(Excerpts from a dataset)
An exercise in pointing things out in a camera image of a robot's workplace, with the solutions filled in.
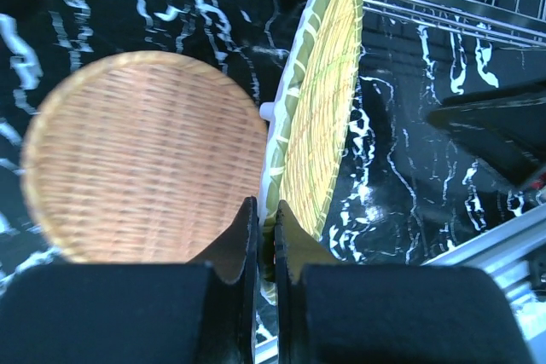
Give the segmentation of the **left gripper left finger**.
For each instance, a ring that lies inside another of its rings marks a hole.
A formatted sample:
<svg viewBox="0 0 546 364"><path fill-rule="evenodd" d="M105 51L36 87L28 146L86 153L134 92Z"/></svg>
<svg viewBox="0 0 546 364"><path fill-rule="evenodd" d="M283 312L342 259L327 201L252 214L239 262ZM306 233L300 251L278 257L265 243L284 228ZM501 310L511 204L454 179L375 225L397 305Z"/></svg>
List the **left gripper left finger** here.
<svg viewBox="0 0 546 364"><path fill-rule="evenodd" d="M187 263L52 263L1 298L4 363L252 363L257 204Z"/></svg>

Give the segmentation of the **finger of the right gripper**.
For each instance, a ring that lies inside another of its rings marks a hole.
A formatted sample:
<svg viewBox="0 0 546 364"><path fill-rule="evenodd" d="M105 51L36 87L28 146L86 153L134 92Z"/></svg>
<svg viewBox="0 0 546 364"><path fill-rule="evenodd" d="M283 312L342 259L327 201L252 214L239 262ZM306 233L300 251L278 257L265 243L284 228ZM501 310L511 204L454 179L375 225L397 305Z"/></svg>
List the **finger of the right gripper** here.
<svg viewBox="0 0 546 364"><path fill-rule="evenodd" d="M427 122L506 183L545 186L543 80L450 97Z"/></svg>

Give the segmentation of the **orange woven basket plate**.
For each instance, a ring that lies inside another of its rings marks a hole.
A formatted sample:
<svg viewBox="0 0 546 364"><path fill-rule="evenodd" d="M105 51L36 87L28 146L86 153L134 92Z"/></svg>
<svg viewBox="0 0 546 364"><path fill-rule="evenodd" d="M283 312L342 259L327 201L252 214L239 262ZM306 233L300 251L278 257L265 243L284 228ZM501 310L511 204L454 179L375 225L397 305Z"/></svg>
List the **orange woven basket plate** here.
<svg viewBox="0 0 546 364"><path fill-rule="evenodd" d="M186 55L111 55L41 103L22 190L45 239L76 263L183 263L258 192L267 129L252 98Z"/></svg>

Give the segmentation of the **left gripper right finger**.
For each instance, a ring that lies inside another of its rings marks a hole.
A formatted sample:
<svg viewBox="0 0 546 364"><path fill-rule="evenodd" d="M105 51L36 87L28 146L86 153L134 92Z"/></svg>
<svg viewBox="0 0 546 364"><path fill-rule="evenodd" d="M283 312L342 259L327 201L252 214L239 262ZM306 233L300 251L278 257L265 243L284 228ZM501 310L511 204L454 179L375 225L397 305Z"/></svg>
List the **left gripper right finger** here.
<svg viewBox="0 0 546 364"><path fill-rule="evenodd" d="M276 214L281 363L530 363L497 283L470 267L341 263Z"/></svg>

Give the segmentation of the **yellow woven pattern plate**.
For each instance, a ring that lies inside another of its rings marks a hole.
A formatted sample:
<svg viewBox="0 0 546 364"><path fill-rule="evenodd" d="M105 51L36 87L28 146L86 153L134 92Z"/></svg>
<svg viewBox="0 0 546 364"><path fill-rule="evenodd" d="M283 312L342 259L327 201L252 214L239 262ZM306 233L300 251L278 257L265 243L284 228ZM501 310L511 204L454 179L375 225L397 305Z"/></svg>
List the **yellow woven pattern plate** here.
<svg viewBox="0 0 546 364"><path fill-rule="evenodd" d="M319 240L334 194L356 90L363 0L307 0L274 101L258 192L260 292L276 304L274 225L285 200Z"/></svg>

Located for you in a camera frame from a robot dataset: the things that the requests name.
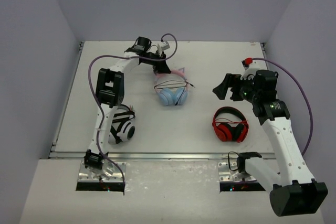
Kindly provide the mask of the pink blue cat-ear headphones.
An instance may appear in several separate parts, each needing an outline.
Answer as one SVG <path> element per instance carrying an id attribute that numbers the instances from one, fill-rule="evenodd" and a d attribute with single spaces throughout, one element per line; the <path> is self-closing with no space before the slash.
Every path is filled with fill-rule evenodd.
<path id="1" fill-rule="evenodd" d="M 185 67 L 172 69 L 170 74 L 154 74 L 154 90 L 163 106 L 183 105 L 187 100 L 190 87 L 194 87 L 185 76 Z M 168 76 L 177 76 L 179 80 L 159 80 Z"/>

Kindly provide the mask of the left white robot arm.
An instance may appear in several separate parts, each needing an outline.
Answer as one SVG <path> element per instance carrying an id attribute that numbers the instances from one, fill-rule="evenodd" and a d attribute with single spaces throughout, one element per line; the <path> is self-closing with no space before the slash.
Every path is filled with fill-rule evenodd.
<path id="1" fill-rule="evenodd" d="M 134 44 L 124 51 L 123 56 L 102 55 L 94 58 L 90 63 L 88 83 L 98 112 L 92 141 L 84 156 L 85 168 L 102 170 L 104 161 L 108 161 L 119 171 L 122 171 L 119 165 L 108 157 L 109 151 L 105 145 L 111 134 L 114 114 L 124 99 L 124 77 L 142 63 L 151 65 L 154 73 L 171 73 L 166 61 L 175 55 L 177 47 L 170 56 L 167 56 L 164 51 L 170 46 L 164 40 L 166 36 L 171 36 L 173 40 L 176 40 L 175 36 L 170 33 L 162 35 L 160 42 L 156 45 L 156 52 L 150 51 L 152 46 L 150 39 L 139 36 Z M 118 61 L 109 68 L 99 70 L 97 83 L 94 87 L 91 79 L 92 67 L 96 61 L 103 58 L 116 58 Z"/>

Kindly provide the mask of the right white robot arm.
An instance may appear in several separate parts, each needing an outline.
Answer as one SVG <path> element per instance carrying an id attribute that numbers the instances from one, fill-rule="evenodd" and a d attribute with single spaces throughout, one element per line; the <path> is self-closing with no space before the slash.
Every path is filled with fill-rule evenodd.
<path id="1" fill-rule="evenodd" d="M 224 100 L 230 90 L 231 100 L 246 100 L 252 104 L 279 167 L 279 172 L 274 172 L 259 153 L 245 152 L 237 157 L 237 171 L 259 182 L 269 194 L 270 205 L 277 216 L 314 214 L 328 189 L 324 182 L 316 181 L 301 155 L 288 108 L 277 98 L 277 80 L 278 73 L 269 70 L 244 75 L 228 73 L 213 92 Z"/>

## DESCRIPTION OF THE TASK
Each line above is to be repeated exactly as written; no picture is carried over.

## WRITTEN ANSWER
An exercise in pointing things out in a camera image of a robot's workplace, with the solutions filled in.
Give the segmentation of the **left gripper left finger**.
For each instance, a ring that lies inside another of its rings marks a hole.
A formatted sample:
<svg viewBox="0 0 546 364"><path fill-rule="evenodd" d="M105 51L36 87L28 146L86 153L134 92Z"/></svg>
<svg viewBox="0 0 546 364"><path fill-rule="evenodd" d="M283 312L342 259L327 201L252 214L239 262ZM306 233L300 251L278 257L265 243L284 228ZM501 310L511 204L454 179L375 225L397 305Z"/></svg>
List the **left gripper left finger** here.
<svg viewBox="0 0 546 364"><path fill-rule="evenodd" d="M187 263L52 263L1 298L4 363L252 363L257 204Z"/></svg>

Give the segmentation of the **finger of the right gripper**.
For each instance, a ring that lies inside another of its rings marks a hole.
A formatted sample:
<svg viewBox="0 0 546 364"><path fill-rule="evenodd" d="M105 51L36 87L28 146L86 153L134 92Z"/></svg>
<svg viewBox="0 0 546 364"><path fill-rule="evenodd" d="M283 312L342 259L327 201L252 214L239 262ZM306 233L300 251L278 257L265 243L284 228ZM501 310L511 204L454 179L375 225L397 305Z"/></svg>
List the **finger of the right gripper** here.
<svg viewBox="0 0 546 364"><path fill-rule="evenodd" d="M427 122L506 183L545 186L543 80L450 97Z"/></svg>

Give the segmentation of the **orange woven basket plate**.
For each instance, a ring that lies inside another of its rings marks a hole.
A formatted sample:
<svg viewBox="0 0 546 364"><path fill-rule="evenodd" d="M105 51L36 87L28 146L86 153L134 92Z"/></svg>
<svg viewBox="0 0 546 364"><path fill-rule="evenodd" d="M283 312L342 259L327 201L252 214L239 262ZM306 233L300 251L278 257L265 243L284 228ZM501 310L511 204L454 179L375 225L397 305Z"/></svg>
List the **orange woven basket plate** here.
<svg viewBox="0 0 546 364"><path fill-rule="evenodd" d="M186 55L111 55L41 103L22 190L45 239L76 263L183 263L258 192L267 129L252 98Z"/></svg>

Give the segmentation of the **left gripper right finger**.
For each instance, a ring that lies inside another of its rings marks a hole.
A formatted sample:
<svg viewBox="0 0 546 364"><path fill-rule="evenodd" d="M105 51L36 87L28 146L86 153L134 92Z"/></svg>
<svg viewBox="0 0 546 364"><path fill-rule="evenodd" d="M283 312L342 259L327 201L252 214L239 262ZM306 233L300 251L278 257L265 243L284 228ZM501 310L511 204L454 179L375 225L397 305Z"/></svg>
List the **left gripper right finger** here.
<svg viewBox="0 0 546 364"><path fill-rule="evenodd" d="M276 214L281 363L530 363L497 283L470 267L341 263Z"/></svg>

Give the segmentation of the **yellow woven pattern plate**.
For each instance, a ring that lies inside another of its rings marks a hole.
A formatted sample:
<svg viewBox="0 0 546 364"><path fill-rule="evenodd" d="M105 51L36 87L28 146L86 153L134 92Z"/></svg>
<svg viewBox="0 0 546 364"><path fill-rule="evenodd" d="M283 312L342 259L327 201L252 214L239 262ZM306 233L300 251L278 257L265 243L284 228ZM501 310L511 204L454 179L375 225L397 305Z"/></svg>
List the **yellow woven pattern plate** here.
<svg viewBox="0 0 546 364"><path fill-rule="evenodd" d="M319 240L334 194L356 90L363 0L307 0L274 101L258 192L260 292L276 304L274 225L285 200Z"/></svg>

Located for you in a camera frame from a robot dataset: the things that the requests name.
Kindly provide the mask of the pink blue cat-ear headphones.
An instance may appear in several separate parts, each needing an outline.
Answer as one SVG <path> element per instance carrying an id attribute that numbers the instances from one, fill-rule="evenodd" and a d attribute with single spaces throughout, one element per line; the <path> is self-closing with no space before the slash.
Every path is filled with fill-rule evenodd.
<path id="1" fill-rule="evenodd" d="M 185 67 L 172 69 L 170 74 L 154 74 L 154 90 L 163 106 L 183 105 L 187 100 L 190 87 L 194 87 L 185 76 Z M 168 76 L 177 76 L 179 80 L 159 80 Z"/>

Kindly provide the mask of the left white robot arm.
An instance may appear in several separate parts, each needing an outline.
Answer as one SVG <path> element per instance carrying an id attribute that numbers the instances from one, fill-rule="evenodd" and a d attribute with single spaces throughout, one element per line; the <path> is self-closing with no space before the slash.
Every path is filled with fill-rule evenodd.
<path id="1" fill-rule="evenodd" d="M 134 44 L 124 51 L 123 56 L 102 55 L 94 58 L 90 63 L 88 83 L 98 112 L 92 141 L 84 156 L 85 168 L 102 170 L 104 161 L 108 161 L 119 171 L 122 171 L 119 165 L 108 157 L 109 151 L 105 145 L 111 134 L 114 114 L 124 99 L 124 77 L 142 63 L 151 65 L 154 73 L 171 73 L 166 61 L 175 55 L 177 47 L 170 56 L 167 56 L 164 51 L 170 46 L 164 40 L 166 36 L 171 36 L 173 40 L 176 40 L 175 36 L 170 33 L 162 35 L 160 42 L 156 45 L 156 52 L 150 51 L 152 46 L 150 39 L 139 36 Z M 118 61 L 109 68 L 99 70 L 97 83 L 94 87 L 91 79 L 92 67 L 96 61 L 103 58 L 116 58 Z"/>

Kindly provide the mask of the right white robot arm.
An instance may appear in several separate parts, each needing an outline.
Answer as one SVG <path> element per instance carrying an id attribute that numbers the instances from one, fill-rule="evenodd" and a d attribute with single spaces throughout, one element per line; the <path> is self-closing with no space before the slash.
Every path is filled with fill-rule evenodd.
<path id="1" fill-rule="evenodd" d="M 224 100 L 230 90 L 231 100 L 246 100 L 252 104 L 279 167 L 279 172 L 274 172 L 259 153 L 245 152 L 237 157 L 237 171 L 259 182 L 269 194 L 270 205 L 277 216 L 314 214 L 328 189 L 324 182 L 316 181 L 301 155 L 288 108 L 277 98 L 277 80 L 278 73 L 269 70 L 244 75 L 228 73 L 213 92 Z"/>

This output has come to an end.